Can Saudi Arabia really afford to wage an oil price war?

4 Yrs Ago
Can Saudi Arabia really afford to wage an oil price war?
Saudi Arabia's Crown Prince Mohammed Bin Salman's Vision 2030 plan was already struggling before the kingdom declared an oil price war [File: Reuters]
 

It was the last thing a slowing global economy needed. 

With the coronavirus pandemic hammering international travel, supply chains and production, Saudi Arabia delivered another shock to the system by declaring an oil price war. 

On March 6, having failed to convince Russia to agree to deep production cuts aimed at shoring up crude prices against the demand destruction unleashed by coronavirus, Saudi Arabia-led OPEC retaliated by announcing it would start pumping crude with abandon.

The next day, the kingdom lowered the price it charges for oil.
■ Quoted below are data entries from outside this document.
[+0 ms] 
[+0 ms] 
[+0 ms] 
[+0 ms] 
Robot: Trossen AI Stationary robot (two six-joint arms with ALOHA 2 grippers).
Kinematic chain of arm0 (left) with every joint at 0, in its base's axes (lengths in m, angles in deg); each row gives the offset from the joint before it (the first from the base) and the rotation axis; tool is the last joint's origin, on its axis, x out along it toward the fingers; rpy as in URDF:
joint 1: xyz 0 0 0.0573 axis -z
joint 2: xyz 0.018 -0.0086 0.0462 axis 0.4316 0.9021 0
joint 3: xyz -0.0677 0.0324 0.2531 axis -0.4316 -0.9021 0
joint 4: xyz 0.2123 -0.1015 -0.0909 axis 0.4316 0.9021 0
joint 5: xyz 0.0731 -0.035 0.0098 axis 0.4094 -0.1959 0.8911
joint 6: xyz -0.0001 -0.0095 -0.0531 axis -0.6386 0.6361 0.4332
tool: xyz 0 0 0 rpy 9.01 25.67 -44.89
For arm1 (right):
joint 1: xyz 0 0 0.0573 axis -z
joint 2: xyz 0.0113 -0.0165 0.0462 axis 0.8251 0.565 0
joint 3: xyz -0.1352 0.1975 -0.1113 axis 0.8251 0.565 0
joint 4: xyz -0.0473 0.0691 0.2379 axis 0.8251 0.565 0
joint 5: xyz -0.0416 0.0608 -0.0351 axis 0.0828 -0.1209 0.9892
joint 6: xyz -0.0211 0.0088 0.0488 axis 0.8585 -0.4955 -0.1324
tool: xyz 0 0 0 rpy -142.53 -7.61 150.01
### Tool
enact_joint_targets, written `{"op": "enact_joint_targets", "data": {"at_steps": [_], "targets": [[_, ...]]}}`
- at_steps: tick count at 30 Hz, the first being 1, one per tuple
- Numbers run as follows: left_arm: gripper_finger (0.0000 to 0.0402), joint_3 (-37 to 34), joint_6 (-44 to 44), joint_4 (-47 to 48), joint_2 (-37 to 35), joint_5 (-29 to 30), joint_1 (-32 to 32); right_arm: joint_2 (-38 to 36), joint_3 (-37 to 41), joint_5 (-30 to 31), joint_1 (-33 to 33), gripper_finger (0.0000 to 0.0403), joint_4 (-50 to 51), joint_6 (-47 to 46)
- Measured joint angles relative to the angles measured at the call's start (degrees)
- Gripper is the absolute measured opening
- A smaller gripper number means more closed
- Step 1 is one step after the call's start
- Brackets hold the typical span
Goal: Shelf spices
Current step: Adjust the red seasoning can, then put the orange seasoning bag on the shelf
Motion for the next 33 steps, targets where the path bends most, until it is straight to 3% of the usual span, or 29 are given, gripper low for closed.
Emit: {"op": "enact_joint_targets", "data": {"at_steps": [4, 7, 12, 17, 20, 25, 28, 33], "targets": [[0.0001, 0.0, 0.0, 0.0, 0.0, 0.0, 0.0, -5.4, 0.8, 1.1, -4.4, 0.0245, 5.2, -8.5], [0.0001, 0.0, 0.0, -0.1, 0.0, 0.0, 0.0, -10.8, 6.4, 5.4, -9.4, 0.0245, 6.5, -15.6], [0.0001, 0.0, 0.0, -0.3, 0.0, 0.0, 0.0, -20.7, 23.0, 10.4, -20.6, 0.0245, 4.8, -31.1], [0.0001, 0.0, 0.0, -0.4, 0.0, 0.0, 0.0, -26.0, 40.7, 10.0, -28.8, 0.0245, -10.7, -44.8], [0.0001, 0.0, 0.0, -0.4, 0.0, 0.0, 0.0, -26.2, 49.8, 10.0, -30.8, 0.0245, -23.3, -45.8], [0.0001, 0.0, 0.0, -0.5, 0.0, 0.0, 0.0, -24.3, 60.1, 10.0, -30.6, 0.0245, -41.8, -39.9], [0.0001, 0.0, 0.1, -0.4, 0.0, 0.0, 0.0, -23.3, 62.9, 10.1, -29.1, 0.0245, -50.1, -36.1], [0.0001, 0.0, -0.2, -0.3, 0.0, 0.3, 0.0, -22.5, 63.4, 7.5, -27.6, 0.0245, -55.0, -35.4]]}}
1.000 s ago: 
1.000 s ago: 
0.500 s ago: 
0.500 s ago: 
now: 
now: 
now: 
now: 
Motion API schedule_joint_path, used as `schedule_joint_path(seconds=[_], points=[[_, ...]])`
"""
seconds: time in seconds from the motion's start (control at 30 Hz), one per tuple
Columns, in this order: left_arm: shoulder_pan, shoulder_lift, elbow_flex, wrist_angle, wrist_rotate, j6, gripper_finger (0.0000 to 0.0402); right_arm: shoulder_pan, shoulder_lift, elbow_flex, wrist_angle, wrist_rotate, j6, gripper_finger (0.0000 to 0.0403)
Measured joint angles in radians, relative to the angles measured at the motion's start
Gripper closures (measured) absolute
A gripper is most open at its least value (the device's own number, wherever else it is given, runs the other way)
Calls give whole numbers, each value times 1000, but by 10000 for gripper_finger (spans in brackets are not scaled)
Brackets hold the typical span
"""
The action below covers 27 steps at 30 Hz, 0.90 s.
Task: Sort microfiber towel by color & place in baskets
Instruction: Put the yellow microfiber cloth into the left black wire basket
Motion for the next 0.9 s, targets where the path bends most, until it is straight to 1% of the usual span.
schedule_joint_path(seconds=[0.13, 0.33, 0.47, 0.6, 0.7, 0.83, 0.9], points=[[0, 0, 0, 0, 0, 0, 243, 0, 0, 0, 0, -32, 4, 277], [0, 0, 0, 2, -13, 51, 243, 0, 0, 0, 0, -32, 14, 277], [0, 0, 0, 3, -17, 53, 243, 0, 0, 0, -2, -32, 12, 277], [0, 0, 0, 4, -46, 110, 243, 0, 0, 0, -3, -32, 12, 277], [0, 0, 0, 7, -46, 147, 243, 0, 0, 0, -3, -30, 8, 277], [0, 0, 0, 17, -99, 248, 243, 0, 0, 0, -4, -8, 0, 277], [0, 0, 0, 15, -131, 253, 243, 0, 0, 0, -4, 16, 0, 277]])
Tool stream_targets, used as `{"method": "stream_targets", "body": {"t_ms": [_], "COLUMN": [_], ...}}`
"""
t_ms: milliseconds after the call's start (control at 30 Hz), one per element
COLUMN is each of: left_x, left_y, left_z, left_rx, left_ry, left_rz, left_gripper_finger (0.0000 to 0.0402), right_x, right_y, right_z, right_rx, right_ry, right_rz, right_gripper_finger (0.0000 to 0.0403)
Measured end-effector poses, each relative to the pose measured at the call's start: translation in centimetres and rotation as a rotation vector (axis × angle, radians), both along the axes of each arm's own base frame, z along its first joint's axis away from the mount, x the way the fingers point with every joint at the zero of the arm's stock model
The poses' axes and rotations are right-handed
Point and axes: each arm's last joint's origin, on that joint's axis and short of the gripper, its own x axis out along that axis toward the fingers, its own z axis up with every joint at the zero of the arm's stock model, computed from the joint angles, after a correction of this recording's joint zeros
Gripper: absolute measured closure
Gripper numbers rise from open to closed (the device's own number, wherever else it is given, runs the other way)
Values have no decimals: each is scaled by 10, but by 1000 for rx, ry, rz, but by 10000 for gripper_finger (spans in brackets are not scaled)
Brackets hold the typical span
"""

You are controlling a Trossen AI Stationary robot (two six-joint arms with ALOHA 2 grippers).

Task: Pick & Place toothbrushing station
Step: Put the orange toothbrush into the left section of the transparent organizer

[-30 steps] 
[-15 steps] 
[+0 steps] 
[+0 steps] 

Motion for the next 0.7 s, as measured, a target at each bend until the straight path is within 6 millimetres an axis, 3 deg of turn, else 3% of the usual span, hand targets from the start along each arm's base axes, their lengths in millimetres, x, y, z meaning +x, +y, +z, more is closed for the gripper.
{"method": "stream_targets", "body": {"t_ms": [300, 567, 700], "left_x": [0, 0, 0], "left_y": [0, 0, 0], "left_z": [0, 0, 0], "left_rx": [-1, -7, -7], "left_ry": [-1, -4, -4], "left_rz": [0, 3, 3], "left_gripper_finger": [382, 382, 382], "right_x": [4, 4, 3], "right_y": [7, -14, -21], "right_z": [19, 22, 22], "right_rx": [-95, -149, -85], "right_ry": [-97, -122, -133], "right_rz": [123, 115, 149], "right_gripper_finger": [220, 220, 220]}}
Come March 9, the markets delivered their verdict. Oil prices crashed 30 percent at one point - the biggest one-day drop since the 1991 Gulf War.

Though some of those losses were pared, announcements of pending production boosts next month by the kingdom and other Gulf producers ensured oil prices had their worst week since the 2008 financial crisis.

The price war is a gamble for the kingdom, one that could either pay off or land it in a deep hole.

Dramatically lower oil prices set up Saudi Arabia, which can produce oil more cheaply than any other country, to steal market share: both from the world's second-biggest oil producer-Russia-as well as higher-cost United States shale oil producers.

But analysts say it could come at a cost to Saudi Arabia and the ambitious plan of its de facto leader Crown Prince Mohammed bin Salman (MBS), to break the kingdom's oil-dependence and set it up for a more prosperous future.